Content Analysis Report: Investigating the Commuter Experience

at York College of Pennsylvania

October 25, 2021


INTRODUCTION

College students are often categorized into two distinct groups: residents and commuters.

The commuter student lives off campus and typically drives to campus for classes and other

college events/activities. The resident student lives in a dorm and can have what most might

imagine the “typical college experience”. So, if the commuter student does not have the “typical

college experience,” what does it look like?

The research question is to analyze what the commuter experience is like at York

College. What do the commuter students want from the college, and are those wants currently

being met? It aims to look at all aspects of the commuter experience- from parking to dining to

scheduling classes. This research question was chosen due to the large number of commuter

students prevalent at York College. According to the college’s website, about ⅓ of students are

commuters. This means that ⅓ of the student population is facing a unique college experience.

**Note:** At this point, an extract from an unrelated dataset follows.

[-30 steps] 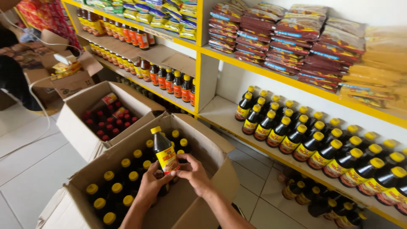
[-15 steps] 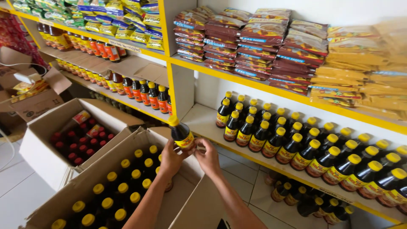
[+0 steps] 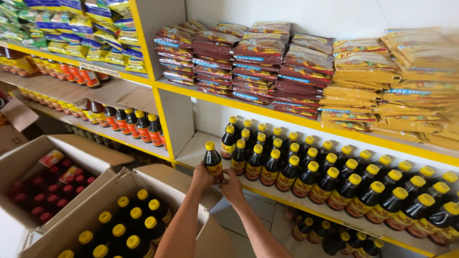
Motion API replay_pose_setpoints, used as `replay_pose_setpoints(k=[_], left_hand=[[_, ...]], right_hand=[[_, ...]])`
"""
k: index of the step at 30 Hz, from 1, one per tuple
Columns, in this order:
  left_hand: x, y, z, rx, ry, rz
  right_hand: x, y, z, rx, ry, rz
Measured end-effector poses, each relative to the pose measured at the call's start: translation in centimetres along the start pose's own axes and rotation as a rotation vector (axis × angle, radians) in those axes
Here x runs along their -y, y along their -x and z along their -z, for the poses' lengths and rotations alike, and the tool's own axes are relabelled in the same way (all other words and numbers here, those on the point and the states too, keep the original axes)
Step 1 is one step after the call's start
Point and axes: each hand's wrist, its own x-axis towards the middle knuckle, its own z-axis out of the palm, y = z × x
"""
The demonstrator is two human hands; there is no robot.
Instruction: Stocking bottles of sauce onto a grocery store shelf from a cardboard box.
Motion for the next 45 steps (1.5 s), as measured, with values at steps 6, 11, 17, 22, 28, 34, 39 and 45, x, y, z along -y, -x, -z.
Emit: replay_pose_setpoints(k=[6, 11, 17, 22, 28, 34, 39, 45], left_hand=[[1.3, -2.0, -2.8, 0.009, 0.038, -0.03], [0.6, -2.8, -3.7, -0.012, -0.002, -0.087], [1.5, -2.9, -4.0, -0.098, -0.036, -0.166], [1.9, -2.8, -3.7, -0.121, -0.133, -0.124], [1.6, -2.1, -3.3, -0.008, 0.081, 0.053], [7.1, -4.5, -6.7, 0.053, 0.079, -0.083], [2.8, -2.5, -4.8, -0.067, -0.069, -0.131], [3.3, -3.0, -5.3, 0.003, -0.05, -0.105]], right_hand=[[-3.6, -1.8, 0.1, 0.003, -0.188, -0.044], [-4.6, -1.4, 0.2, 0.045, -0.238, -0.069], [-4.7, -1.2, -0.5, 0.043, 0.014, 0.073], [-3.8, -1.9, -0.6, 0.07, 0.153, 0.035], [-2.0, -1.9, -1.4, 0.156, 0.313, -0.049], [-1.9, -2.4, -1.8, 0.195, 0.391, -0.061], [-3.0, -3.2, -2.4, 0.21, 0.327, -0.016], [-0.2, -2.8, -2.2, 0.246, 0.367, -0.093]])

The purpose of this research is to find out from the commuter students themselves what

their college experience is like, and if there are any ways that it can be improved upon. A content

analysis was conducted to analyze the thoughts of the commuter students quantitatively. The

content that was analysed included the three transcripts from three focus groups conducted for

this research question. Content analysis allowed the researchers to tally the reactions collectively

of the focus groups. It gives a quantitative measure of what topics in the focus group were the

most prominent. For example, content analysis makes it easy to tally how many times parking

was brought up across all three focus groups.

METHOD- PART 1

Unit of Analysis
To conduct a content analysis, a coding schema was to be created. A coding schema lists

and defines the categories that the individual units are categorised into. The first step was to

define the unit of analysis. The unit of analysis is what is to be coded individually. The

researcher chose the unit of analysis to be each individual sentence for this analysis. It was hard

on some transcripts to tell who was speaking when, so each sentence made the most sense to the

researcher. Essentially, every time there was a period that sentence was to be coded. This

included short sentences such as “Okay.” because there was a period. If the sentence itself was

vague, such as “I don’t like that,” then the researcher used the context of the sentence before.

Coding Schema

After the unit of analysis was defined, then the researcher read through all three

transcripts to create the coding schema. It is important to read the transcripts first to gain an

understanding of what kinds of information was discussed. Next, the researcher jotted down

some ideas of the types of categories that made sense after the initial read through. For example,

it was obvious that parking was a topic discussed a lot across all three transcripts. The researcher

then began to read through the transcripts again, adding new categories to the list.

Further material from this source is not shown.